§ PROMPT
Exactly as they appear below, repeat the lines from the one with "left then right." through the one with "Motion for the", and no others.

═════ DATASET EXTRACT

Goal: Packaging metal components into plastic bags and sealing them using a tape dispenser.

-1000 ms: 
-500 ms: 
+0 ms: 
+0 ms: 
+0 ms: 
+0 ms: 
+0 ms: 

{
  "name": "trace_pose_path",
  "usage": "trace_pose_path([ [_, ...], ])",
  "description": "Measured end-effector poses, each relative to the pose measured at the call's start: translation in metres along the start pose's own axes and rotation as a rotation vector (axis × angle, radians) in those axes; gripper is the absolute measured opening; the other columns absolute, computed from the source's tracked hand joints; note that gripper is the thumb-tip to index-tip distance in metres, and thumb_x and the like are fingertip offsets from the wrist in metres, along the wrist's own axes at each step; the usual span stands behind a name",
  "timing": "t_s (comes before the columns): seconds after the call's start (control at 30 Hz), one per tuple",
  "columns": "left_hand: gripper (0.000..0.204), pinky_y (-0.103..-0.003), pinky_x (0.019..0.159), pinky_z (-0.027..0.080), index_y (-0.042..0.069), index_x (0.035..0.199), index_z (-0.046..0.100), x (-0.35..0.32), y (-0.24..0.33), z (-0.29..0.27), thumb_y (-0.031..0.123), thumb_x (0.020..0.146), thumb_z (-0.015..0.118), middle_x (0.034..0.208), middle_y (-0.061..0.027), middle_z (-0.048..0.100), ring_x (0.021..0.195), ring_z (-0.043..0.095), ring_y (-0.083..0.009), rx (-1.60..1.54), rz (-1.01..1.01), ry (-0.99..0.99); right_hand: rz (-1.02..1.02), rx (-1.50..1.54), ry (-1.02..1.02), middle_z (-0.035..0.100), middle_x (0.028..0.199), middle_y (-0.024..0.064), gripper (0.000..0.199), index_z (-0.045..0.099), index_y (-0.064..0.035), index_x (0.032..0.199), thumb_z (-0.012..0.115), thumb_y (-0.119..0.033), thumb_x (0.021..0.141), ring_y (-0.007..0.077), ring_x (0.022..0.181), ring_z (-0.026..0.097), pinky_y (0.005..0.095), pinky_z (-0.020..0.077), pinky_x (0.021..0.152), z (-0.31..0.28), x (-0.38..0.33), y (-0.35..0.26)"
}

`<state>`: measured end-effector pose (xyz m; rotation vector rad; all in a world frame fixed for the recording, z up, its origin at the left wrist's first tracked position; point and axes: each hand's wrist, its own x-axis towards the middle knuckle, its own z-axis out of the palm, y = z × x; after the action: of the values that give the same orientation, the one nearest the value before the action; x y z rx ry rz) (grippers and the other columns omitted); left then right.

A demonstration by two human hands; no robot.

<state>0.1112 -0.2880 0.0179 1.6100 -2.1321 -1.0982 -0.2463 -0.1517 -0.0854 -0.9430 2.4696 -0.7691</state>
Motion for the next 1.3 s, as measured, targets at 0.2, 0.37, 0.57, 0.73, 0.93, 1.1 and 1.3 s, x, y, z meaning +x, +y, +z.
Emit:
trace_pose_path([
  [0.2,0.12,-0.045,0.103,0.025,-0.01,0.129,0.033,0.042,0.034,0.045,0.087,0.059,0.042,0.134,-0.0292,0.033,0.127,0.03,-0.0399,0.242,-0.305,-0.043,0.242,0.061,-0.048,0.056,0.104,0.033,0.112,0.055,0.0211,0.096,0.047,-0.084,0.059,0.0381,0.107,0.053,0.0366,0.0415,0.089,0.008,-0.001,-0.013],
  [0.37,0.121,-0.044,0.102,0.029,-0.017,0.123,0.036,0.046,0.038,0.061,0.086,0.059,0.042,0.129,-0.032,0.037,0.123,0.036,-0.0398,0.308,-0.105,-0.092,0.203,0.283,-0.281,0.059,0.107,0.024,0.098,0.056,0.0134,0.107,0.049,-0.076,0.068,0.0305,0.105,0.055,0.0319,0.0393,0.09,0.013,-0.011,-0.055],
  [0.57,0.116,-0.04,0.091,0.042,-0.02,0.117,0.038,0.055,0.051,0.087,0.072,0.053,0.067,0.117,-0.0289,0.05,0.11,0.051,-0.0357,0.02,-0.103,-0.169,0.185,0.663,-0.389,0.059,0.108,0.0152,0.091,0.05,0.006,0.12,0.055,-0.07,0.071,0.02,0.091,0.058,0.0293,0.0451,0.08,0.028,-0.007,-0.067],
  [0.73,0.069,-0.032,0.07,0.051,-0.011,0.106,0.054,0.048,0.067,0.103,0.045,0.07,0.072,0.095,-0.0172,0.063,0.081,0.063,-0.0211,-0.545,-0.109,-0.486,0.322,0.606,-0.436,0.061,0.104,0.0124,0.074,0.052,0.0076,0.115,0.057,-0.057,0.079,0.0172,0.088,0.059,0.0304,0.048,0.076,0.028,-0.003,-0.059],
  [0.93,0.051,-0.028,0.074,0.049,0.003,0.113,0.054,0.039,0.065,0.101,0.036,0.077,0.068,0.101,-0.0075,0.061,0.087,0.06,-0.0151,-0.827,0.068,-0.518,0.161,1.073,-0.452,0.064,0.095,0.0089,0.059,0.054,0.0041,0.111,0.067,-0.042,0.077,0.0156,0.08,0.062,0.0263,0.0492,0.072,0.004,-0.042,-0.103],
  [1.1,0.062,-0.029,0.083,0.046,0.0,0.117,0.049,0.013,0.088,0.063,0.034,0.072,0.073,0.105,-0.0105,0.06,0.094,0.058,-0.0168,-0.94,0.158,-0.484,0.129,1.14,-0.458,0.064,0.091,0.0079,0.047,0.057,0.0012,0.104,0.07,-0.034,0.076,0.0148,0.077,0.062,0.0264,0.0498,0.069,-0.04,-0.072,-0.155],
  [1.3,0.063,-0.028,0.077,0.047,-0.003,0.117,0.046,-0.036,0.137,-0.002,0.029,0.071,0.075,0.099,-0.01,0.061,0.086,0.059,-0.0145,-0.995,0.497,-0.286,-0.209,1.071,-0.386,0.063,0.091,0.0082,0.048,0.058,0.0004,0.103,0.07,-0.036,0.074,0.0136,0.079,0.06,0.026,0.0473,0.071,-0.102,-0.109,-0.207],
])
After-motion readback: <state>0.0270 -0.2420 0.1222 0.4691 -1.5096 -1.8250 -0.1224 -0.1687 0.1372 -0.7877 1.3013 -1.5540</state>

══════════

§ RESPONSE TO THE TASK
`<state>`: measured end-effector pose (xyz m; rotation vector rad; all in a world frame fixed for the recording, z up, its origin at the left wrist's first tracked position; point and axes: each hand's wrist, its own x-axis towards the middle knuckle, its own z-axis out of the palm, y = z × x; after the action: of the values that give the same orientation, the one nearest the value before the action; x y z rx ry rz) (grippers and the other columns omitted); left then right.

A demonstration by two human hands; no robot.

<state>0.1112 -0.2880 0.0179 1.6100 -2.1321 -1.0982 -0.2463 -0.1517 -0.0854 -0.9430 2.4696 -0.7691</state>
Motion for the next 1.3 s, as measured, targets at 0.2, 0.37, 0.57, 0.73, 0.93, 1.1 and 1.3 s, x, y, z meaning +x, +y, +z.

What has been written completes the answer.